> _THE DATA_:
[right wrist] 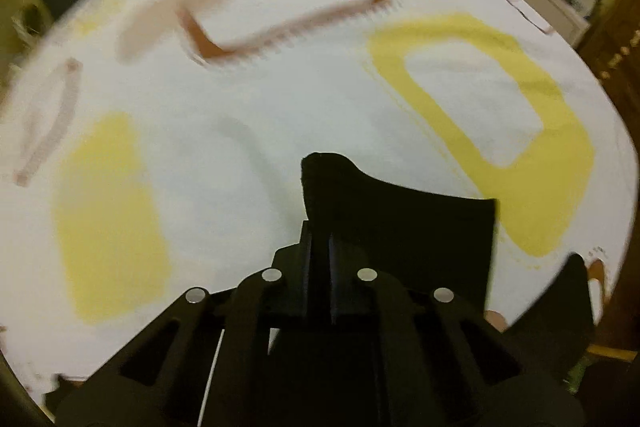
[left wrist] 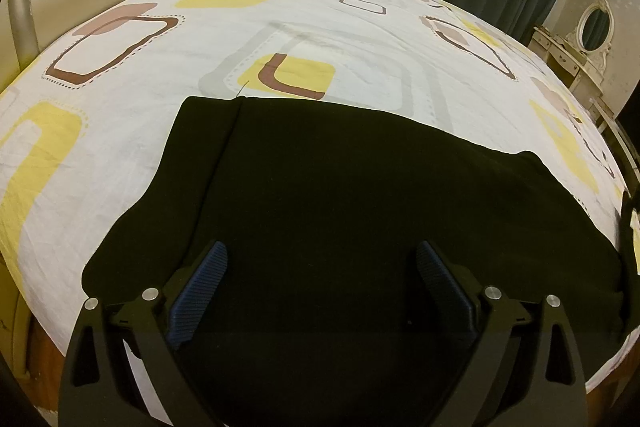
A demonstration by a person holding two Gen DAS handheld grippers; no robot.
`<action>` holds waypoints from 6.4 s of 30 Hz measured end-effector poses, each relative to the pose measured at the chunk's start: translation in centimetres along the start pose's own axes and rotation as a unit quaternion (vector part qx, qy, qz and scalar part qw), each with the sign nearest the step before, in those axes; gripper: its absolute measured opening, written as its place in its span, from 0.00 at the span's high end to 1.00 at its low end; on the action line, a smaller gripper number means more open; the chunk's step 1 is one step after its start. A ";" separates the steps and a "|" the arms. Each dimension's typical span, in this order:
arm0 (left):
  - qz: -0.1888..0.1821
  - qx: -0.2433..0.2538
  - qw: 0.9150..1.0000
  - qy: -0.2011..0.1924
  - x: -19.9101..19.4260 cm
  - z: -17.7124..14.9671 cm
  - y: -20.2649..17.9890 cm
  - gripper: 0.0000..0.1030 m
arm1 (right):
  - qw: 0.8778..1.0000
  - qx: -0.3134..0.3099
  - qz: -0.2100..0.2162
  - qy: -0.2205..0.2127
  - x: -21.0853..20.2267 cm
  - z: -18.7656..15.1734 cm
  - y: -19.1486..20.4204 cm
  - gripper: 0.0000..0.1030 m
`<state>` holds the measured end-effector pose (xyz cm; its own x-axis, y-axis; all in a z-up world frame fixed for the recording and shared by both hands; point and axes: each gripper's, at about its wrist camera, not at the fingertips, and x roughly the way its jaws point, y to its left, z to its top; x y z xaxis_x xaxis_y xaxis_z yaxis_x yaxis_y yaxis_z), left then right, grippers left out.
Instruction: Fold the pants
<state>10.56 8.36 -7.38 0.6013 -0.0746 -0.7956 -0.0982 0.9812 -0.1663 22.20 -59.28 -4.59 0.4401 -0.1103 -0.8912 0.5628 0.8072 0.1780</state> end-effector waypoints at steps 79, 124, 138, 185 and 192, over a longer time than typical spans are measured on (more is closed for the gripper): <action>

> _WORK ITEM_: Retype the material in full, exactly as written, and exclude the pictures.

> _COMPLETED TASK_:
[right wrist] 
[left wrist] 
A demonstration by a person holding two Gen DAS handheld grippers; no robot.
`<action>` holds waypoints from 6.4 s of 30 Hz measured end-effector poses, each relative to the pose measured at the chunk's start: translation in centimetres along the start pose's own axes and rotation as a unit quaternion (vector part qx, qy, qz and scalar part qw), each with the sign nearest the step before, in those axes; gripper: its absolute measured opening, written as its place in its span, from 0.00 at the span's high end to 1.00 at its low end; on the action line, a smaller gripper number means more open; the chunk's step 1 is one step after its start. A ";" separates the steps and a "|" the arms. Each dimension's typical span, in this order:
arm0 (left):
  - qz: -0.1888..0.1821
  - qx: -0.2433..0.2538
  - qw: 0.9150..1.0000
  - qy: -0.2011..0.1924
  - x: -19.9101..19.4260 cm
  - z: -17.7124..14.9671 cm
  - y: -20.2649..17.9890 cm
  - gripper: 0.0000..0.1030 m
arm1 (right):
  - qw: 0.8778..1.0000
  - qx: -0.3134..0.3099
  - qz: -0.2100..0.2162
  - qy: -0.2205..0.2127
  - x: -21.0853..20.2267 cm
  - z: -18.7656..15.1734 cm
  - y: -19.1486..20.4204 cm
  - gripper: 0.0000..0.1030 m
`<state>` holds the measured end-effector pose (xyz cm; its own x-axis, y-axis; all in a z-up world frame fixed for the recording and shared by both hands; point and axes: each gripper's, at about its wrist camera, not at the fingertips, and x roughly the way its jaws point, y to its left, z to its top; x y z xaxis_x xaxis_y xaxis_z yaxis_x yaxis_y yaxis_z), left then right, grippers left out.
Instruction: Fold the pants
<state>10.56 8.36 -7.38 0.6013 -0.0746 -0.7956 -0.0982 0.9812 -0.1663 22.20 -59.28 -4.59 0.4401 -0.1103 -0.8912 0.5628 0.8072 0.1780</state> end-effector waypoints at steps 79, 124, 138, 185 and 192, over a longer time than typical spans are measured on (more is closed for the gripper): <action>

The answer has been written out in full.